Voor de berekening van het pensioengevende inkomen wordt uitgegaan van het inkomen, zoals dat op 1 januari van elk kalenderjaar bekend is. Wijzigingen later in het jaar zijn daarop niet van invloed. Genoemde verhogingen, evenals de salarisverhogingen in april 2008 en april 2009, zullen daardoor in het lopende kalenderjaar niet pensioengevend zijn.

Beperking buitengewoon verlof

Sinds 16 november 2001 is het buitengewoon verlof bij wet geregeld in de Wet Arbeid en Zorg. De toen geldende bepalingen in het Algemeen Rijksambtenarenreglement zijn waar nodig in overeenstemming met deze wet gebracht.
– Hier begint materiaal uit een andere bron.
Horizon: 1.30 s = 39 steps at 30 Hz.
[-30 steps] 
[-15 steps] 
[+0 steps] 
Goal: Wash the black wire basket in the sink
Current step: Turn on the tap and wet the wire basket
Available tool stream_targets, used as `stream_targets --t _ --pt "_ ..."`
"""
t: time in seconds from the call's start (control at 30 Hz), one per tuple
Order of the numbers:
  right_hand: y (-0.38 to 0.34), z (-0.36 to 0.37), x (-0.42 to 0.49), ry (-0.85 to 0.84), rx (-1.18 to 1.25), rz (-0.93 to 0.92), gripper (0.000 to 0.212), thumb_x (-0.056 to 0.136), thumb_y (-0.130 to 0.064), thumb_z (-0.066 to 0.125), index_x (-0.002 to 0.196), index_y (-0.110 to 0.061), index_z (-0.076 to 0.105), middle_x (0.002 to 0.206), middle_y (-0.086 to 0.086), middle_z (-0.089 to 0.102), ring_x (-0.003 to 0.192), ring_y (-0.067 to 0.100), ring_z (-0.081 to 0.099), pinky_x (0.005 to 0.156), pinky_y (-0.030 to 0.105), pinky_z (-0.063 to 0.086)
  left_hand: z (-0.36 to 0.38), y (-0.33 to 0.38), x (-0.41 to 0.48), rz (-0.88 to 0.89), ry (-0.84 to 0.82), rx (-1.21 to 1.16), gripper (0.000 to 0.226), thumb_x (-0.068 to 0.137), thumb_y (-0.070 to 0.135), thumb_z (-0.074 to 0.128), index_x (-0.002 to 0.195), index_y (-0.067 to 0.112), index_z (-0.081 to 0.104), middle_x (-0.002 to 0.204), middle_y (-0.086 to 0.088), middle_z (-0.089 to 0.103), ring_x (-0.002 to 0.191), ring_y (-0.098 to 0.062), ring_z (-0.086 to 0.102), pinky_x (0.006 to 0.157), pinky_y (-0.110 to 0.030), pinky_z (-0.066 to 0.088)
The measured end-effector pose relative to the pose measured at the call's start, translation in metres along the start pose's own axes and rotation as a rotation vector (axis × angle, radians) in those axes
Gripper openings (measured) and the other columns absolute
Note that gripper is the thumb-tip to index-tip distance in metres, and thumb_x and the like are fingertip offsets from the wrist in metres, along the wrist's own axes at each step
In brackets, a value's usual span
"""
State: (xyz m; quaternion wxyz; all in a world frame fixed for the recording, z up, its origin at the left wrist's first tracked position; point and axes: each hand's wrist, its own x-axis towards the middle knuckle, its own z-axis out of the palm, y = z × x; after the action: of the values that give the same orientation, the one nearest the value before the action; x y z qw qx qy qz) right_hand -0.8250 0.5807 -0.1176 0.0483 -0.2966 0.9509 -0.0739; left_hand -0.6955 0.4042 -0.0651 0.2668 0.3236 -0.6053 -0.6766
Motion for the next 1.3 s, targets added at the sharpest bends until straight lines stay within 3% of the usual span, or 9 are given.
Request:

Verschillen die in het kader van het arbeidsvoorwaardenoverleg tot stand waren gekomen en voor de ambtenaar gunstiger waren dan het wettelijke minimum, zijn daarbij gehandhaafd. Deze verschillen hadden betrekking op de duur van het verlof, de mate van behoud van bezoldiging of op de omstandigheid waarvoor het verlof werd verleend.

Binnen de zekerheid die de Wet Arbeid en Zorg biedt, wordt met ingang van 2008 gekozen voor versobering van een deel van het buitengewoon verlof ten gunste van de primaire arbeidsvoorwaarden.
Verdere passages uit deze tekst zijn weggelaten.